#### REQUIRED ACTION:
Using the records that follow, work out how many lines hold the string "shows" and provide that number only.

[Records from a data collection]
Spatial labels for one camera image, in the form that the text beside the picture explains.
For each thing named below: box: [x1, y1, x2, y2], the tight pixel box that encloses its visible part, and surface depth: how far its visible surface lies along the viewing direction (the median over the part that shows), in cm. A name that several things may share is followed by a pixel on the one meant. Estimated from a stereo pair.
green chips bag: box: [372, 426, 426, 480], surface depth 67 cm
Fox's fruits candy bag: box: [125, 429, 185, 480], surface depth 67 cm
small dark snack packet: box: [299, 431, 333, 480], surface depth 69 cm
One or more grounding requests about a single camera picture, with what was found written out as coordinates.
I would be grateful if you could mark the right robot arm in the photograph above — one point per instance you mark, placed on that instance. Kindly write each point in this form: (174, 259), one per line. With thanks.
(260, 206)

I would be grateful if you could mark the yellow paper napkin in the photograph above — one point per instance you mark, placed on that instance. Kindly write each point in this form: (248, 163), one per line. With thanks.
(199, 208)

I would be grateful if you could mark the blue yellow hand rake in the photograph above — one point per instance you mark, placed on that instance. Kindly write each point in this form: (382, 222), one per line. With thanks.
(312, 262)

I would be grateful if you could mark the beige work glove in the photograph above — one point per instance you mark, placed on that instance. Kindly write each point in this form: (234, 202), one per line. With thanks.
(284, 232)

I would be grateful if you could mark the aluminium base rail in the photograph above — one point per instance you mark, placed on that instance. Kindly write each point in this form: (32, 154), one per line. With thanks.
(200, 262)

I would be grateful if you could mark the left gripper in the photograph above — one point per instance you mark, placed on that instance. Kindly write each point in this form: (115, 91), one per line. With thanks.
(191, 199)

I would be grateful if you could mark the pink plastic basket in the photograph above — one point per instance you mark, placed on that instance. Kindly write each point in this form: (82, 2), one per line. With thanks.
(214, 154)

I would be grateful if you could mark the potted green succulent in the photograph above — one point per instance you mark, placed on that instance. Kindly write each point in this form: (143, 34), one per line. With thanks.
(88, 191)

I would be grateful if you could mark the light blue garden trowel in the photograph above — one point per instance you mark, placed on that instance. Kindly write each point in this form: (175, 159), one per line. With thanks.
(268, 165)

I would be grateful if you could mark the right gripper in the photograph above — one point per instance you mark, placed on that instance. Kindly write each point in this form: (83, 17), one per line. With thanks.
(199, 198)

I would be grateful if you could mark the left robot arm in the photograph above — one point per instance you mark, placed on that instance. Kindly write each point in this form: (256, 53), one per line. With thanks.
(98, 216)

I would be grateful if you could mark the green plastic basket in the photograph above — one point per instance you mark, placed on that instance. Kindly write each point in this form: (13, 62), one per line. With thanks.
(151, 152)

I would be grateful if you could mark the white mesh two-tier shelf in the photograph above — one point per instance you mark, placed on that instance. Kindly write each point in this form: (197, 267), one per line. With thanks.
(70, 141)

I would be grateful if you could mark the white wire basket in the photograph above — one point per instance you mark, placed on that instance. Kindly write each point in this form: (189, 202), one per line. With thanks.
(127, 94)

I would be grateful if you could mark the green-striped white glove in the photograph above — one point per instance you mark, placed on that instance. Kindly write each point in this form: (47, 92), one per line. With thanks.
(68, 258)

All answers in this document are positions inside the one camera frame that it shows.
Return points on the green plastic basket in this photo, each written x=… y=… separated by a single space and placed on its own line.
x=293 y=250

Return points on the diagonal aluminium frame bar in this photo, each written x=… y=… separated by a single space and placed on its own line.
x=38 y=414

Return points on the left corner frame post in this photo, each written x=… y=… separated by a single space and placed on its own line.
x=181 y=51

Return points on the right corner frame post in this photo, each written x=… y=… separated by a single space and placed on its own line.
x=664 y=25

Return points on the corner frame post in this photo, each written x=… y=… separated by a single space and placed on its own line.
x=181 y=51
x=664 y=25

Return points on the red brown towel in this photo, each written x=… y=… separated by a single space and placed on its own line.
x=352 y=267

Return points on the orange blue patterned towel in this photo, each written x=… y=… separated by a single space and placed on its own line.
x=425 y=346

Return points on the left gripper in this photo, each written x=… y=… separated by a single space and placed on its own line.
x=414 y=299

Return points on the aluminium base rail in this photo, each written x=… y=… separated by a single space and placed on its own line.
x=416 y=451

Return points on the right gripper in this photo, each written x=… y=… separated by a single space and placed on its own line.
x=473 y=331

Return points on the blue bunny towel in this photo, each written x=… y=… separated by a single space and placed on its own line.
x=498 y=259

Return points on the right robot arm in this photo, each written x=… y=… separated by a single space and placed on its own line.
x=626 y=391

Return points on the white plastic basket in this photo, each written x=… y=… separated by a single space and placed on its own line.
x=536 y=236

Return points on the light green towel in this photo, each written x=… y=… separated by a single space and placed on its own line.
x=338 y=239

#### TASK RESULT:
2